The New York stop on his book tour has been unusually agreeable. He’s been squatting with an old friend, Sir Ian McKellen, in town for his Broadway stint in Waiting for Godot and No Man’s Land. The evening before we meet, he squeezed in a visit to Ms Linney and her husband in Brooklyn, to meet their new baby boy, whose middle name is Armistead. Maupin is also still close to Ms Dukakis who, he reveals, rang him in tears upon finishing the new book. He has also taken the chance to visit his agent.
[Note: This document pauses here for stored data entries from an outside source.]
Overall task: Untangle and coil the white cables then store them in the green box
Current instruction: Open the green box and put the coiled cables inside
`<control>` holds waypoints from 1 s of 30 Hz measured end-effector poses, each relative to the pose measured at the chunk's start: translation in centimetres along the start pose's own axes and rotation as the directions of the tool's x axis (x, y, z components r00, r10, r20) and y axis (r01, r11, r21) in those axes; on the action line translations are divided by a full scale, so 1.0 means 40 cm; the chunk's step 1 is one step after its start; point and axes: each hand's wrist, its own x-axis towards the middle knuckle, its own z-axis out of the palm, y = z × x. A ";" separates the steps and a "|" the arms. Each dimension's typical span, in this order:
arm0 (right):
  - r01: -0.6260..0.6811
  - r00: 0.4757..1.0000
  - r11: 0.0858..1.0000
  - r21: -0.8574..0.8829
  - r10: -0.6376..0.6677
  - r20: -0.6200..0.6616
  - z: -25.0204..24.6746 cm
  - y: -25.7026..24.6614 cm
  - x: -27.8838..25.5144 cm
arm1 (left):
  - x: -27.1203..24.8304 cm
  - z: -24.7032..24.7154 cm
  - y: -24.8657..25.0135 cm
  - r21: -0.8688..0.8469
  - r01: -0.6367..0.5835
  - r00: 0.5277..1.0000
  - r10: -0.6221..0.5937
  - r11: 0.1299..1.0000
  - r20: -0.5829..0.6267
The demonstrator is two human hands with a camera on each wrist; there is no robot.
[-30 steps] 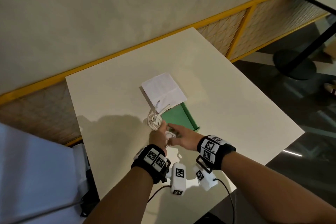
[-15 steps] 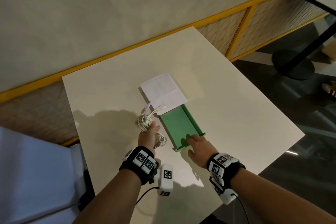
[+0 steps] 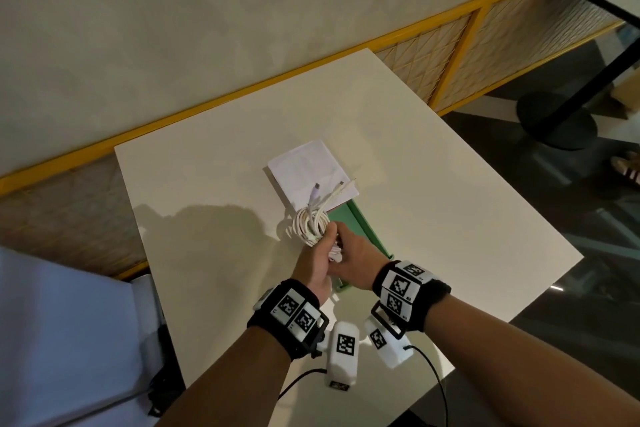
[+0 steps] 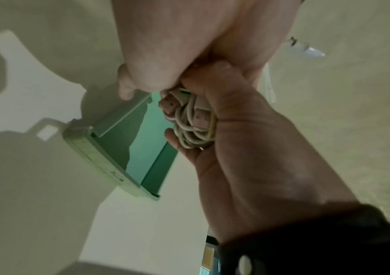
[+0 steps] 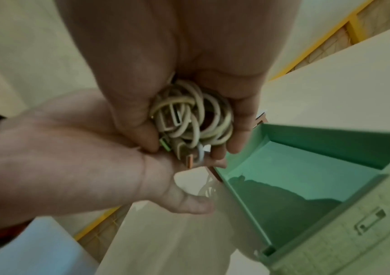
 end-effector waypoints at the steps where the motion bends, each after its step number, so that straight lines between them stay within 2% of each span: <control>1: 0.001 1.000 1.000 -0.013 -0.001 -0.017 0.002 0.004 0.000 | -0.002 0.003 0.000 0.000 0.020 1.000 -0.020 1.000 0.018; 6: -0.048 0.997 0.977 -0.206 0.035 -0.069 0.018 0.020 -0.005 | -0.013 0.020 -0.002 0.084 0.155 0.984 -0.162 0.984 0.081; 11: -0.108 0.993 0.962 -0.249 0.091 -0.077 0.033 0.052 -0.007 | 0.004 0.024 -0.021 0.219 0.259 0.958 -0.279 0.941 0.066; 15: -0.140 0.990 0.934 -0.329 0.138 -0.030 0.024 0.080 -0.001 | 0.003 0.015 -0.019 0.369 0.246 0.955 -0.289 0.896 0.063; 18: -0.167 0.980 0.906 -0.388 0.195 0.032 -0.001 0.099 0.003 | 0.001 -0.006 -0.007 0.445 0.163 0.980 -0.198 0.881 0.033; 20: -0.177 0.969 0.874 -0.452 0.236 0.076 -0.012 0.108 0.003 | 0.008 -0.024 0.000 0.534 0.091 0.995 -0.102 0.841 -0.009; 24: -0.183 0.947 0.820 -0.542 0.294 0.126 -0.007 0.107 0.011 | 0.013 -0.043 0.005 0.714 -0.063 0.997 0.080 0.698 0.010; 27: -0.181 0.941 0.807 -0.563 0.308 0.139 0.000 0.100 0.030 | 0.023 -0.043 -0.002 0.863 -0.127 0.974 0.224 0.489 0.017; 28: -0.176 0.941 0.801 -0.572 0.308 0.141 0.001 0.098 0.037 | 0.028 -0.041 -0.004 0.879 -0.139 0.966 0.259 0.456 0.018; 30: -0.168 0.941 0.793 -0.585 0.307 0.145 0.004 0.094 0.046 | 0.042 -0.042 -0.009 0.885 -0.126 0.947 0.319 0.448 -0.027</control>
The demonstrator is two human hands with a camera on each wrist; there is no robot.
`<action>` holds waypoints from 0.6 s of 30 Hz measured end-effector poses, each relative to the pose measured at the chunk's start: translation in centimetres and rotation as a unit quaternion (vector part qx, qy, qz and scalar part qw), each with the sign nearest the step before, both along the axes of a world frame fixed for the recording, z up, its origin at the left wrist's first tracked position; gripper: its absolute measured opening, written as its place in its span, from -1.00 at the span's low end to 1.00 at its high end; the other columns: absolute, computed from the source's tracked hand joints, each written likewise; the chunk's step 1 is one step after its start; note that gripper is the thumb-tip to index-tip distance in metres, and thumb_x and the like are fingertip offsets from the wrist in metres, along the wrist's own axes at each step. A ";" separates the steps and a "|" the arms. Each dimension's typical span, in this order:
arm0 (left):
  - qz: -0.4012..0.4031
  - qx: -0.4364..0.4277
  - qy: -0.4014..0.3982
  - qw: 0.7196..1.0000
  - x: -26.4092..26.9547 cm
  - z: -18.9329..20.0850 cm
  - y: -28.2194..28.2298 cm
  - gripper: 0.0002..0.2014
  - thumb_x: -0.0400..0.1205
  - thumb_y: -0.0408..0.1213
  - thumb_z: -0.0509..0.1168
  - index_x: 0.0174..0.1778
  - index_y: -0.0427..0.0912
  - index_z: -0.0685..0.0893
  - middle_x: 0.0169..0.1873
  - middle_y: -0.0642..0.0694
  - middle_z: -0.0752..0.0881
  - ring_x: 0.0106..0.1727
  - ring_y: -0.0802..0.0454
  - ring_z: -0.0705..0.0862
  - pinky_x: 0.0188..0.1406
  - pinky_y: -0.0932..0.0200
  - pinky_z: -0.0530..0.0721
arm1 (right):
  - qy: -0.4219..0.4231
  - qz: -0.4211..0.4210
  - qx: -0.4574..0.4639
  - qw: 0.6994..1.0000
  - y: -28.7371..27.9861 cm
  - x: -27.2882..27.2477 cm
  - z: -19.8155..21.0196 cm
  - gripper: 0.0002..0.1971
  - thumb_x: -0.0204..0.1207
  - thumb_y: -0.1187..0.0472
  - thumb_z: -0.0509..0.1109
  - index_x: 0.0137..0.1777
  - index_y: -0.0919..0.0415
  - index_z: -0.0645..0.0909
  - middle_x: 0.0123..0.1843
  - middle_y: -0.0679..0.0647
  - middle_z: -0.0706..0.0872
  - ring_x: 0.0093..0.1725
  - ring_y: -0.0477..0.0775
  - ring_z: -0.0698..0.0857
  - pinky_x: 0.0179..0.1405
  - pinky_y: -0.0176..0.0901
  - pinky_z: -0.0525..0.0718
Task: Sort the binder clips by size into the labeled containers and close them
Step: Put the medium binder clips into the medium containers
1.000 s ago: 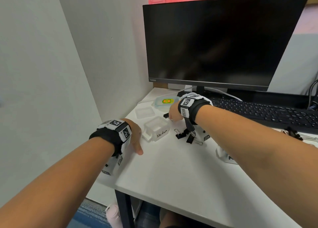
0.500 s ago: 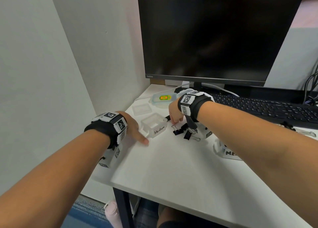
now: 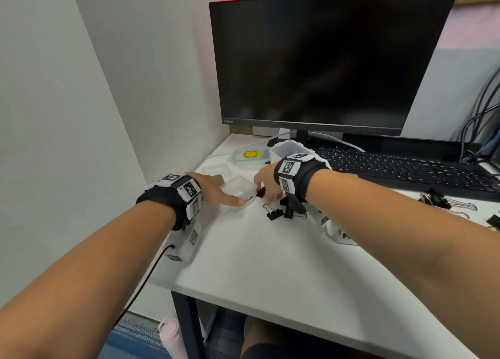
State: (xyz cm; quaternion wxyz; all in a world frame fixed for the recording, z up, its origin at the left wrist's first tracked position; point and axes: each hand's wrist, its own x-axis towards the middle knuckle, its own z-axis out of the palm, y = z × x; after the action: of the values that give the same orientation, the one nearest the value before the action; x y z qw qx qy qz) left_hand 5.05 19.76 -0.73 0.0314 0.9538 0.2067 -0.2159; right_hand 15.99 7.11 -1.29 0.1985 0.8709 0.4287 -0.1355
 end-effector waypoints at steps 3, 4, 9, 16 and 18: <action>-0.007 -0.011 -0.006 1.000 0.0 0.1 -0.1 -0.20 0.47 0.40 0.24 0.53 0.03 0.28 0.32 -0.04 0.54 0.34 -0.04 0.53 0.17 0.15 0.42 | 0.007 0.005 0.012 1.000 -0.3 -0.3 -0.4 -0.61 0.51 0.20 0.46 0.32 0.25 0.61 0.08 0.07 0.70 -0.41 -0.09 0.50 -0.42 -0.39 0.55; -0.009 -0.020 -0.002 1.000 0.0 0.1 0.0 -0.24 0.46 0.36 0.28 0.50 0.03 0.32 0.23 -0.03 0.56 0.30 -0.02 0.55 0.17 0.15 0.45 | 0.013 0.003 0.019 1.000 -0.3 -0.4 -0.6 -0.63 0.48 0.21 0.48 0.29 0.24 0.63 0.10 0.07 0.72 -0.45 -0.14 0.48 -0.53 -0.41 0.50; 0.003 -0.091 0.020 0.996 -0.4 0.3 0.5 -0.33 0.42 0.12 0.48 0.44 0.14 0.41 0.29 -0.07 0.57 0.25 -0.02 0.58 -0.27 0.20 0.53 | -0.002 -0.021 0.024 0.999 -0.1 -0.7 -0.9 -0.71 0.33 0.11 0.58 0.04 0.17 0.77 -0.35 -0.07 0.65 -0.30 0.01 0.66 -0.16 -0.22 0.69; -0.018 -0.126 0.018 0.992 -0.9 0.4 0.5 -0.42 0.53 -0.08 0.46 0.44 -0.02 0.42 0.12 0.01 0.51 0.11 0.05 0.50 -0.39 0.26 0.39 | 0.011 -0.060 0.031 0.998 0.2 -0.1 -0.3 -0.80 0.23 0.17 0.60 -0.18 0.23 0.76 -0.32 0.05 0.75 -0.30 0.16 0.73 -0.22 -0.16 0.75; -0.021 -0.123 0.013 0.992 -0.9 0.3 0.5 -0.45 0.54 -0.07 0.45 0.42 -0.05 0.44 0.10 0.03 0.50 0.10 0.06 0.49 -0.37 0.28 0.38 | 0.034 -0.069 0.053 0.996 -0.3 -0.9 1.0 -0.87 0.34 0.25 0.55 -0.12 0.21 0.73 -0.35 0.02 0.65 -0.31 0.10 0.64 -0.41 -0.28 0.60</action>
State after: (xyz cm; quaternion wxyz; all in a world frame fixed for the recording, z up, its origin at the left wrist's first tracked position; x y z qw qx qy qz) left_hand 4.11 20.25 -0.44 0.1412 0.9438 0.1590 -0.2531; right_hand 15.12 6.85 -0.34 0.1273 0.9025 0.3809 -0.1554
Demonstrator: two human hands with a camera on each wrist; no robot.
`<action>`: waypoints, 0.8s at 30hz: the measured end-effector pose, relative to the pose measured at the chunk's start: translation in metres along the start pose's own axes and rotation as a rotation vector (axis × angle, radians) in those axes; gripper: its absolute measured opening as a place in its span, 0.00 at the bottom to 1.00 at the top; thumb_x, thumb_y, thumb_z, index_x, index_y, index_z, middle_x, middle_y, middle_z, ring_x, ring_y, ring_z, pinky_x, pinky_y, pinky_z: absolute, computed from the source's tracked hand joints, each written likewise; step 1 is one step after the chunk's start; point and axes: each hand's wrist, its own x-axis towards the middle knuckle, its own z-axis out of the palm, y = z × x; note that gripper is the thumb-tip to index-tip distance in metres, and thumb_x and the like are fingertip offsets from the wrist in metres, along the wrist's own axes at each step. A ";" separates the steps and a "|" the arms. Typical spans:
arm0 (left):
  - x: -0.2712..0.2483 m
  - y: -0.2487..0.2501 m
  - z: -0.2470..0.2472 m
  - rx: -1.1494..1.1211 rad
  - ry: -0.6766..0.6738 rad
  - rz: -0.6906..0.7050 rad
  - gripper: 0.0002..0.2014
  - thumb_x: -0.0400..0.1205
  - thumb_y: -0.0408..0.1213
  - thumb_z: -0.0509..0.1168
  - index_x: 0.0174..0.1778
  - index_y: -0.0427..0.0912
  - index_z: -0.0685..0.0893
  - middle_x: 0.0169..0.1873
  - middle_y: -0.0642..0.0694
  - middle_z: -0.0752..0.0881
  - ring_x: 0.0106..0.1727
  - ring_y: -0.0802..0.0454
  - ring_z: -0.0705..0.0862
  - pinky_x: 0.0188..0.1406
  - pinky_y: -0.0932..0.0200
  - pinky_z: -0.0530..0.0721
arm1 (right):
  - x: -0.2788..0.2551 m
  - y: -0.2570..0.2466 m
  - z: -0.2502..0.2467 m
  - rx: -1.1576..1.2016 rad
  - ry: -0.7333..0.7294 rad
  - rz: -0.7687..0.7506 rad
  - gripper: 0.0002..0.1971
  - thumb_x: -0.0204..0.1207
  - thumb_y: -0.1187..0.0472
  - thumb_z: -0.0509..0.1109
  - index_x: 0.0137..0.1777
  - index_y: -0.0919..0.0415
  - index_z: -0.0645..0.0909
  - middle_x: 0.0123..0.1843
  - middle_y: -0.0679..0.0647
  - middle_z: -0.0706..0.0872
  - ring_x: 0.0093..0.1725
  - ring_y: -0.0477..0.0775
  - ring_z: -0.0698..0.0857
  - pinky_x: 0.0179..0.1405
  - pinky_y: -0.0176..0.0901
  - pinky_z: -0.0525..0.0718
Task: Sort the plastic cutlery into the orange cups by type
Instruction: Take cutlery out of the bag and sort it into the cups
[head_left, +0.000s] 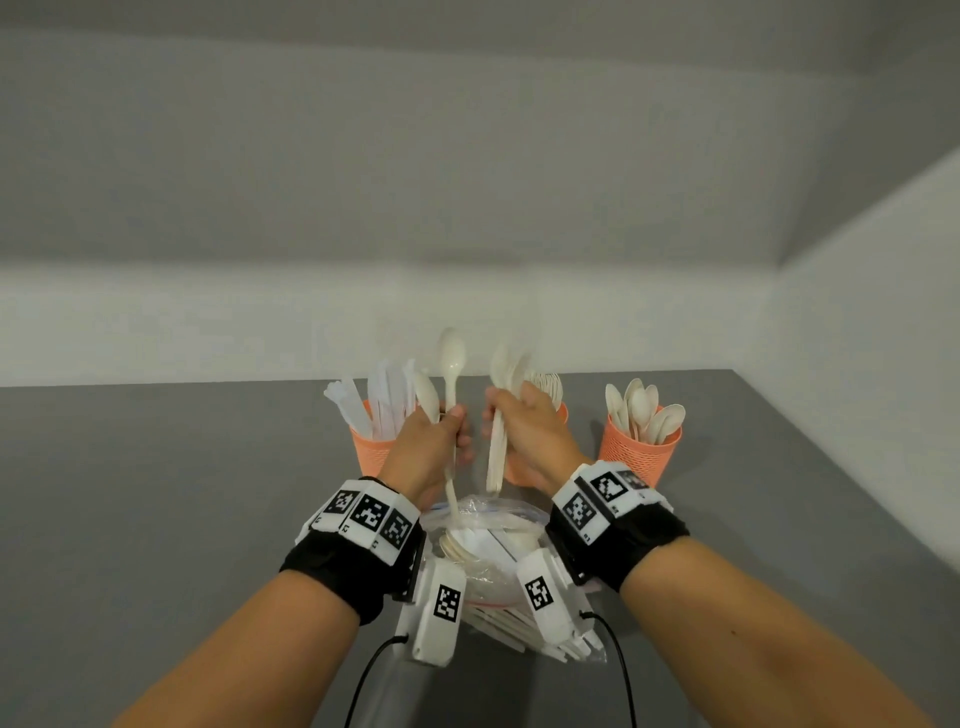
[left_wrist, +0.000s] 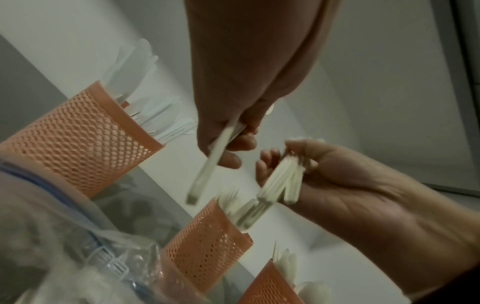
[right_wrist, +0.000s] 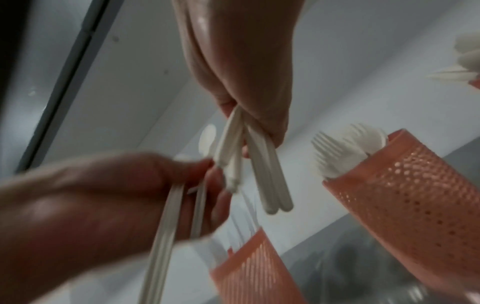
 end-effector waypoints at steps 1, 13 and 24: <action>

And here is the good news for Maupin fans. While he says he can’t imagine spending two years “tapping out” another novel, he means to develop a one-man stage performance exploring not Anna’s but his own life as a journalist, novelist and lover. It “has been pretty interesting”, he offers by way of a teaser. “It is going to be a scary new venture, but that’s probably what I need.” If there is to be a new book it would be a companion for the show.

Inescapably, part of his narrative will be Tales ... and not just its commercial or literary success but the saga’s political and social impact. Maupin had been writing his fictional column about Barbary Lane first for a Marin County daily and soon after the San Francisco Chronicle for a couple of years when, he recalls, Anita Bryant, a former beauty queen turned spokesperson for Florida orange juice, “raised her ugly head” speaking out against homosexuality and gays generally. That changed everything. “Anyone exposed to her anti-gay campaign got pissed off and wanted to respond in some way.” With the cast of characters he had already created in the column he had the perfect vehicle.

That things have moved so quickly just in the past few years, particularly on gay marriage, in America may also explain why he feels his job with Tales is done. “I am flabbergasted that marriage equality has moved as fast as it has,” he admits. “Part of me says ‘about fucking time’ and another part of me is genuinely amazed and delighted. When I started out, my nature was both a crime and a mental disease, officially.”

Yet he never forgets the role the books have played in giving gay and transgender men and women something to identify with and draw strength from. The earlier of them came out from years, decades even, before Will & Grace or Queer as Folk joined the conversation. “I was all they had,” he explains. Still today, he is stopped almost daily by fans offering thanks. “These are people who felt trapped in their sexuality and have taken comfort from the books. Almost everyone says that.” Some are young, apparently in need of the solace the books offer even today. “About every third person starts crying and I have to stand up and hug them and tell them to stop. Serious weeping.” Recently, a woman came to him to say that her brother had been buried with a copy of Tales of the City.

Maupin says he hopes his fans have enjoyed the “journey” of Anna and her flock that is now finally over. But it’s been his bringing so many of them out of the sexual margins that has still mattered more. “It is the single thing I am most proud of,” he says, his watery eyes misting a little more. “Any yearnings for literary awards are utterly eliminated by the sense that I have made that kind of difference in the lives of the readers. It’s very personal.”